§ Action item: If a line in the data below includes the string "robot", please return a copy of it.

• • • •

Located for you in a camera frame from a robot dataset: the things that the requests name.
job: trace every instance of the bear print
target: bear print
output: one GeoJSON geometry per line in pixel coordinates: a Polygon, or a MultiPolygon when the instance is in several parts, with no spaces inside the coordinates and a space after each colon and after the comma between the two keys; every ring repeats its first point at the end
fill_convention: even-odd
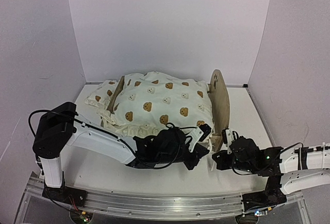
{"type": "Polygon", "coordinates": [[[171,103],[171,98],[170,97],[165,97],[163,98],[163,102],[166,104],[170,104],[171,103]]]}
{"type": "Polygon", "coordinates": [[[188,108],[181,108],[180,109],[180,114],[183,115],[184,117],[188,116],[188,108]]]}
{"type": "Polygon", "coordinates": [[[168,115],[162,115],[160,118],[159,118],[159,121],[161,124],[167,124],[169,122],[169,116],[168,115]]]}
{"type": "Polygon", "coordinates": [[[197,91],[197,94],[198,94],[201,98],[204,97],[204,96],[203,96],[203,92],[201,92],[201,91],[197,91]]]}
{"type": "Polygon", "coordinates": [[[152,108],[153,104],[151,102],[146,102],[144,103],[143,105],[143,109],[150,112],[151,111],[151,108],[152,108]]]}
{"type": "Polygon", "coordinates": [[[154,94],[155,90],[156,90],[155,87],[149,87],[147,93],[154,94]]]}
{"type": "Polygon", "coordinates": [[[182,93],[181,97],[184,99],[189,99],[189,94],[188,93],[182,93]]]}
{"type": "Polygon", "coordinates": [[[198,121],[198,122],[197,122],[197,126],[198,126],[198,127],[201,126],[201,125],[203,125],[203,124],[205,124],[204,121],[198,121]]]}
{"type": "Polygon", "coordinates": [[[134,101],[136,94],[132,94],[128,97],[129,100],[134,101]]]}
{"type": "Polygon", "coordinates": [[[165,87],[167,89],[173,89],[173,83],[167,83],[167,84],[165,84],[165,87]]]}
{"type": "Polygon", "coordinates": [[[119,105],[119,104],[117,104],[117,105],[113,108],[113,111],[116,111],[116,110],[118,109],[118,105],[119,105]]]}
{"type": "Polygon", "coordinates": [[[133,112],[132,112],[132,111],[127,112],[127,113],[125,114],[125,117],[126,117],[126,119],[127,119],[128,121],[132,122],[132,121],[133,121],[133,112]]]}
{"type": "Polygon", "coordinates": [[[201,111],[204,111],[205,107],[202,104],[198,104],[197,105],[198,109],[200,109],[201,111]]]}

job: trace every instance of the brown bear face
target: brown bear face
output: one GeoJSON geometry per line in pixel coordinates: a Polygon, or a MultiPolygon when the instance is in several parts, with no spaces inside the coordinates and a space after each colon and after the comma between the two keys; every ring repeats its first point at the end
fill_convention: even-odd
{"type": "Polygon", "coordinates": [[[118,109],[118,105],[119,105],[119,104],[117,104],[117,105],[113,108],[114,111],[116,111],[116,110],[118,109]]]}
{"type": "Polygon", "coordinates": [[[165,87],[167,89],[173,89],[173,83],[167,83],[167,84],[165,84],[165,87]]]}
{"type": "Polygon", "coordinates": [[[181,108],[180,109],[180,114],[183,115],[184,117],[188,116],[188,108],[181,108]]]}
{"type": "Polygon", "coordinates": [[[150,112],[153,104],[151,102],[147,102],[143,105],[143,109],[150,112]]]}
{"type": "Polygon", "coordinates": [[[199,96],[201,96],[201,98],[203,98],[203,92],[201,92],[201,91],[197,91],[197,94],[198,94],[199,96]]]}
{"type": "Polygon", "coordinates": [[[161,124],[167,124],[169,122],[169,116],[168,115],[162,115],[160,118],[159,118],[159,121],[161,124]]]}
{"type": "Polygon", "coordinates": [[[201,126],[201,125],[203,125],[203,124],[205,124],[204,121],[198,121],[198,122],[197,122],[197,126],[198,126],[198,127],[201,126]]]}
{"type": "Polygon", "coordinates": [[[128,121],[132,122],[133,121],[133,112],[132,111],[127,112],[125,117],[128,121]]]}

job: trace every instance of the white pillow
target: white pillow
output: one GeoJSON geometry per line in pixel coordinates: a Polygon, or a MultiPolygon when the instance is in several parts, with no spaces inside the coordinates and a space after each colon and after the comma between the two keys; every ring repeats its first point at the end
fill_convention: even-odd
{"type": "Polygon", "coordinates": [[[98,108],[107,108],[118,85],[116,81],[104,81],[85,99],[85,104],[98,108]]]}
{"type": "Polygon", "coordinates": [[[213,129],[212,103],[205,82],[178,79],[164,73],[150,72],[125,76],[122,92],[113,112],[103,115],[114,125],[150,126],[165,129],[207,123],[213,129]]]}

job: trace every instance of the gray wall
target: gray wall
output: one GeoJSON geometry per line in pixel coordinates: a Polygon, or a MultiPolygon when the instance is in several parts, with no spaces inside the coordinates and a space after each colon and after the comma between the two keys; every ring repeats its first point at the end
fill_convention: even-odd
{"type": "Polygon", "coordinates": [[[163,71],[246,84],[269,0],[69,0],[87,81],[163,71]]]}
{"type": "MultiPolygon", "coordinates": [[[[276,145],[330,137],[330,0],[270,0],[249,88],[276,145]]],[[[304,192],[313,223],[329,223],[330,187],[304,192]]]]}
{"type": "Polygon", "coordinates": [[[84,83],[68,0],[0,0],[2,224],[13,222],[29,175],[39,171],[28,114],[74,100],[84,83]]]}

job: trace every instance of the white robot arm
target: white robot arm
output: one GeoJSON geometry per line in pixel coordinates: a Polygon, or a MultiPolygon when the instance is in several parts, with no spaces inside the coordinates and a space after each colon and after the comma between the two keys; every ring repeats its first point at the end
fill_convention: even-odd
{"type": "MultiPolygon", "coordinates": [[[[139,138],[107,131],[78,114],[76,105],[70,102],[53,110],[34,111],[29,117],[29,125],[31,116],[39,112],[46,114],[40,118],[33,151],[40,159],[45,175],[43,195],[56,201],[65,202],[65,195],[72,196],[78,191],[65,187],[60,159],[65,145],[88,149],[139,169],[164,169],[172,163],[183,162],[188,170],[192,170],[209,153],[200,144],[211,133],[207,124],[188,127],[191,131],[185,134],[182,128],[168,123],[168,129],[160,131],[157,136],[139,138]]],[[[80,196],[84,195],[86,192],[80,191],[80,196]]],[[[74,200],[78,206],[84,204],[84,199],[74,200]]]]}
{"type": "Polygon", "coordinates": [[[285,203],[286,195],[294,191],[330,184],[330,143],[303,147],[299,142],[287,148],[260,150],[252,139],[232,129],[223,130],[222,136],[227,150],[212,156],[217,169],[269,177],[264,191],[243,195],[245,211],[260,205],[276,206],[285,203]]]}

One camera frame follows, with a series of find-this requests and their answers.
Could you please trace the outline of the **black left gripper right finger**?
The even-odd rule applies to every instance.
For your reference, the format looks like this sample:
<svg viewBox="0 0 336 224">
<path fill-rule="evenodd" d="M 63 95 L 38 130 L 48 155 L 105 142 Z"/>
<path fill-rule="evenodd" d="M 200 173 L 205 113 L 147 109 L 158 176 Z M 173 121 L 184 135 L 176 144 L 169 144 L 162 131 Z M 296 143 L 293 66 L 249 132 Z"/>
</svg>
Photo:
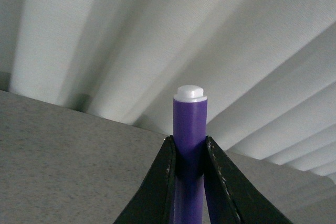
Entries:
<svg viewBox="0 0 336 224">
<path fill-rule="evenodd" d="M 204 147 L 204 187 L 211 223 L 291 223 L 210 136 Z"/>
</svg>

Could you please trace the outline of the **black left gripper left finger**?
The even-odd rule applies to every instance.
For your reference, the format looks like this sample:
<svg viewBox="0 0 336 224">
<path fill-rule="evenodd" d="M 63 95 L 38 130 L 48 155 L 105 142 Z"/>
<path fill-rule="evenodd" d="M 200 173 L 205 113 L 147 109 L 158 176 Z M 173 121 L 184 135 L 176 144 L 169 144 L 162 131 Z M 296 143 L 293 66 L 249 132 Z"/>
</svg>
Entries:
<svg viewBox="0 0 336 224">
<path fill-rule="evenodd" d="M 140 188 L 115 223 L 169 223 L 175 189 L 176 149 L 166 137 Z"/>
</svg>

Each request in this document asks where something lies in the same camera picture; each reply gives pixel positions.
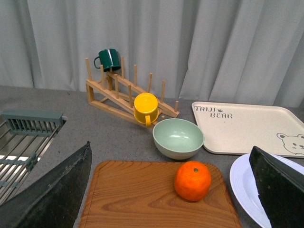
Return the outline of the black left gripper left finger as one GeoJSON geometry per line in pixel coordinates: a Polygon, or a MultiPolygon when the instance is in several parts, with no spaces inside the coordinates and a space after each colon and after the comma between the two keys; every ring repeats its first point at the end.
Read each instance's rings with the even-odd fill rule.
{"type": "Polygon", "coordinates": [[[90,142],[0,207],[2,228],[71,228],[92,164],[90,142]]]}

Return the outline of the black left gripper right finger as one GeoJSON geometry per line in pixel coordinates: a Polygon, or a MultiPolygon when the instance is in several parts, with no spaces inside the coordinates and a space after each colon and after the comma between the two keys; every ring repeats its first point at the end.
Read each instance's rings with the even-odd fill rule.
{"type": "Polygon", "coordinates": [[[304,226],[304,175],[257,146],[249,163],[258,197],[273,228],[304,226]]]}

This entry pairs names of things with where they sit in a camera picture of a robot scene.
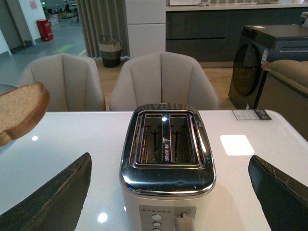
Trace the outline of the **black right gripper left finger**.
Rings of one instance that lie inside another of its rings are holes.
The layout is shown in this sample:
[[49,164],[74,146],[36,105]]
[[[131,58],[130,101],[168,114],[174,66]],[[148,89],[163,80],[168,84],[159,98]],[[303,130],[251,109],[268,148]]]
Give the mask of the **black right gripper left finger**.
[[92,159],[84,153],[0,216],[2,231],[73,231],[90,186]]

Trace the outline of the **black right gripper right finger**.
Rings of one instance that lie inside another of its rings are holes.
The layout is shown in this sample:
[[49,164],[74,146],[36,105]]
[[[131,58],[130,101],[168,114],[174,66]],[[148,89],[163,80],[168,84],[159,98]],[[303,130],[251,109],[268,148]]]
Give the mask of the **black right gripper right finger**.
[[254,192],[272,231],[308,229],[308,187],[257,155],[248,173]]

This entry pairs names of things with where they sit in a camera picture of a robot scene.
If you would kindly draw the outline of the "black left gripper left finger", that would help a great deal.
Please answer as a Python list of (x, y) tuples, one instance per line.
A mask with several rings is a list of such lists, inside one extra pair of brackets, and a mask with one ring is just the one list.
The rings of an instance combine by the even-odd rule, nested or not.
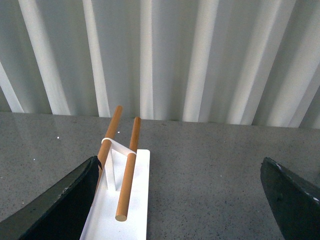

• • • •

§ Task solution:
Located for you in a camera frame from a robot dataset: the things that the requests name.
job: trace every instance of the white robot arm
target: white robot arm
This entry pairs names of things with where they sit in a camera picture of a robot scene.
This entry pairs names of things with where they sit in a camera picture of a robot scene.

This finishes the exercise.